Dallas Vigil for Slain Gay Teens Voices Sadness, Anger, and Hope
Dallas, TX – A large crowd of vigil keepers gathered at the Crossroads in Dallas on Sunday night to remember murdered gay teens, Jorge Steven López Mercado of Caguas, Puerto Rico, and Jason Mattison, Jr. of Baltimore, Maryland. A third gay teen, Jayron Martin, who survived a vicious homophobic attack in Houston, was also remembered.
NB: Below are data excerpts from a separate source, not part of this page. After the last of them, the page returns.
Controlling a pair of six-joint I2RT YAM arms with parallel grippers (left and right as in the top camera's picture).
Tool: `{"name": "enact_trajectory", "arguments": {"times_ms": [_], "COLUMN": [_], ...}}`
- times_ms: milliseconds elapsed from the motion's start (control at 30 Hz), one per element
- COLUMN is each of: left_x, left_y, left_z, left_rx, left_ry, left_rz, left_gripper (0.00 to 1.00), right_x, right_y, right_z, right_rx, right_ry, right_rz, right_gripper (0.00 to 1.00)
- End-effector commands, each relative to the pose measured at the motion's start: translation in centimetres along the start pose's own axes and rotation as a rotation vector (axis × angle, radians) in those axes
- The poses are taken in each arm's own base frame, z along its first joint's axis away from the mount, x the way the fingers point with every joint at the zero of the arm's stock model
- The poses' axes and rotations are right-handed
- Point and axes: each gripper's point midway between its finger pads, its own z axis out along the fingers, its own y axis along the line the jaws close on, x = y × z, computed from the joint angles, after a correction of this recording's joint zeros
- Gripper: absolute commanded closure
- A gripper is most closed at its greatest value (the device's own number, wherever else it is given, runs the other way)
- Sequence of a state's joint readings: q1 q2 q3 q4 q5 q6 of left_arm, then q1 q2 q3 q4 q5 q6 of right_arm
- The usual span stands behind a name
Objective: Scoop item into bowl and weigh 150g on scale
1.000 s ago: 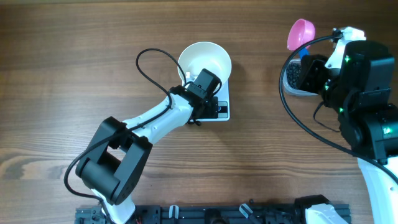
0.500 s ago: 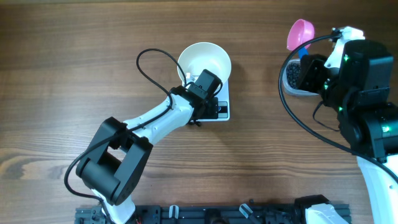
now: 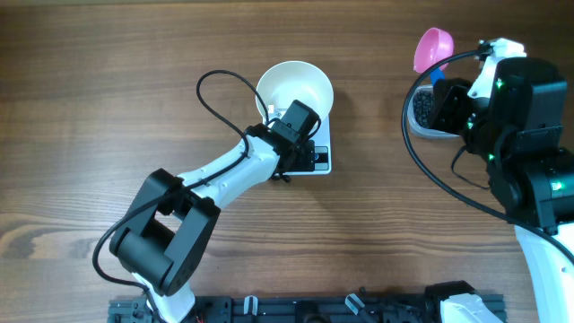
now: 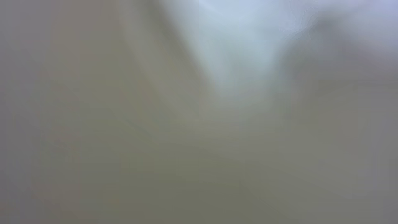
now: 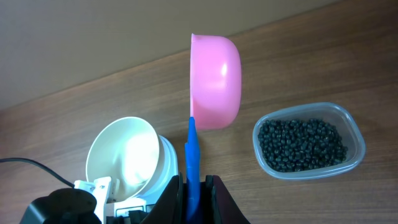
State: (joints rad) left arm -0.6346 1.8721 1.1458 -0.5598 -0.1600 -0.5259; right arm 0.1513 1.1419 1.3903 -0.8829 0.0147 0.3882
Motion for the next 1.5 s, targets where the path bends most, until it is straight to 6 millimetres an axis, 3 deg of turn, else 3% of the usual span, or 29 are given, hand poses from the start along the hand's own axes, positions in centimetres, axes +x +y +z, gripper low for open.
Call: {"name": "enact_trajectory", "arguments": {"times_ms": [0, 300, 633, 967, 1267, 1467], "left_x": [1.0, 2.2, 2.4, 0.8, 0.8, -0.5], "left_y": [2.8, 3.5, 2.5, 1.8, 1.9, 1.6], "left_z": [1.9, 3.6, 3.6, 1.4, 0.9, -1.4], "left_rx": [-0.109, -0.142, -0.094, -0.048, -0.048, -0.013], "left_ry": [0.038, 0.089, 0.105, 0.048, 0.047, -0.008], "left_rz": [-0.012, -0.008, -0.013, -0.033, -0.048, -0.067], "left_gripper": [0.00, 0.00, 0.00, 0.00, 0.00, 0.00], "right_x": [-0.4, -0.3, -0.4, -0.3, -0.3, -0.2], "right_y": [0.3, 0.3, 0.3, 0.3, 0.3, 0.3], "right_z": [-0.1, -0.1, -0.1, -0.1, -0.1, -0.1], "right_rx": [-0.017, -0.016, -0.017, -0.016, -0.015, -0.015], "right_ry": [-0.005, -0.004, -0.005, -0.004, -0.001, 0.000], "right_rz": [0.006, 0.006, 0.006, 0.006, 0.006, 0.006], "right_gripper": [0.96, 0.96, 0.96, 0.96, 0.96, 0.96]}}
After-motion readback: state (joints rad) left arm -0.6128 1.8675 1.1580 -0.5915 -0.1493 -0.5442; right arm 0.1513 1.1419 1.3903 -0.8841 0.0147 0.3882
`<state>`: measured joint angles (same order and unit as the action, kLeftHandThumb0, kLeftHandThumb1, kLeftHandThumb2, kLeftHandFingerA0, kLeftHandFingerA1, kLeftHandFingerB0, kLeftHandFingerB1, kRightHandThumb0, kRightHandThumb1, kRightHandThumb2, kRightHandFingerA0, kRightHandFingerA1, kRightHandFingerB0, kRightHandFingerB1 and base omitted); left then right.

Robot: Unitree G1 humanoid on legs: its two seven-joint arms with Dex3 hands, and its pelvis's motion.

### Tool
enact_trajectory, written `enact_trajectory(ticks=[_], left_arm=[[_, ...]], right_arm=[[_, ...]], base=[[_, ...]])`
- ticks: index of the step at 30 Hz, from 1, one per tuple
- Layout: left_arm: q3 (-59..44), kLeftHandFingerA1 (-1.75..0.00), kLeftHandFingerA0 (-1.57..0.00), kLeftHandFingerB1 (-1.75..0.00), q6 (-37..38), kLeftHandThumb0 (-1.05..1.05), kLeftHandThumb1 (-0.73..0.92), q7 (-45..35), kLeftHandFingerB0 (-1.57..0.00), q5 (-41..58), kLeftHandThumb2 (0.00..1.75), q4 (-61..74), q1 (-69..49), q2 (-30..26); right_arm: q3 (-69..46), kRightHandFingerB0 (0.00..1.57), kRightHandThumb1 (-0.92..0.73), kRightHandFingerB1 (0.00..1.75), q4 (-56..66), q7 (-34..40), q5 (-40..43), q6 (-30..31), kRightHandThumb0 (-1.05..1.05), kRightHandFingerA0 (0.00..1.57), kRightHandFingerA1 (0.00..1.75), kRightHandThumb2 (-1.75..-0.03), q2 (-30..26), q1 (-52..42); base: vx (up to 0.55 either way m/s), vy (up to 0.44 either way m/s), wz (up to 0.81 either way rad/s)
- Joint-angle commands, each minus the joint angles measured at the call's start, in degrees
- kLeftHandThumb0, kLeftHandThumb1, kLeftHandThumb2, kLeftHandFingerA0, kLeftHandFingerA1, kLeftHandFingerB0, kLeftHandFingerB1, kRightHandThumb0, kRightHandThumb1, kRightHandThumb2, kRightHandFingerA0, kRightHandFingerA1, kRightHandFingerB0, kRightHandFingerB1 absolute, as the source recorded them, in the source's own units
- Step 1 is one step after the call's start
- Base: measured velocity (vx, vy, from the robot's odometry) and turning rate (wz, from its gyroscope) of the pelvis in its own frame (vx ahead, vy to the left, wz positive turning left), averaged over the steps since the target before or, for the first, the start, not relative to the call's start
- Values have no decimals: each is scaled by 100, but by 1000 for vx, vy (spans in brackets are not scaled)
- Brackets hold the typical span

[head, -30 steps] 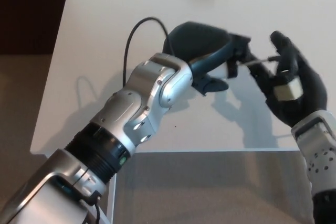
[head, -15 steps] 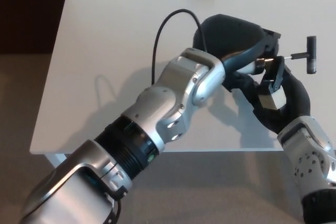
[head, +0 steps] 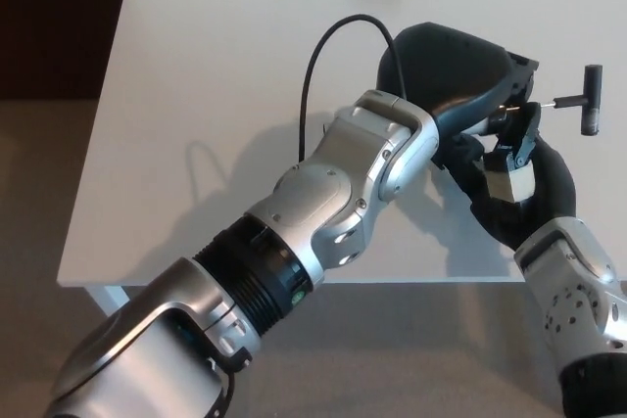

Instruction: The robot walks towards a desk on which an air pump is kept in the middle. It lifts it up and holds it with its left hand and uses its right hand to compress it by pushing its handle inwards.

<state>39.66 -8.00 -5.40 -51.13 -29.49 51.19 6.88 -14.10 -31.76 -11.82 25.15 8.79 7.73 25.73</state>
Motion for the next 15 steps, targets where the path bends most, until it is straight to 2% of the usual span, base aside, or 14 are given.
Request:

A coalition of organizations led by Bob McCranie of the Carrolton Project and Daniel Cates of Equality March Texas met at the corner of Cedar Springs and Throckmorton, the historic center of LGBT life in Dallas to voice anger, to express their sadness in solidarity with the families and friends of the slain teens, and to send messages of hope and support from Texas to the loved ones of the boys who were attacked for no other reason than their sexual orientation. Other sponsoring organizations were Cathedral of Hope United Church of Christ, the largest LGBT-predominant congregation in the world, Syangogue Beth El Binah, Resource Center Dallas, the Dallas Chapter of the Gay, Lesbian & Straight Education Network (GLSEN), and the Lambda Weekly. Speakers urged the gathering to turn their anger and sorrow into meaningful action for a just world, not only for LGBT people, but for everyone. As vigil keepers lit their candles, the names of 100 slain Transgender, Lesbian, Gay, and Bisexual victims of hate crime murder were spoken aloud in the night. The march wound several blocks down to the Legacy of Love monument at the corner of Cedar Springs and Oak Lawn, and then returned. Rainbow flags were signed by many of the participants with messages of hope and support for Jorge Steven’s family in Puerto Rico, and for Jason’s family in Baltimore. A giant card was signed for Jayron, to let him know of the support he has from the Dallas-Fort Worth LGBT community.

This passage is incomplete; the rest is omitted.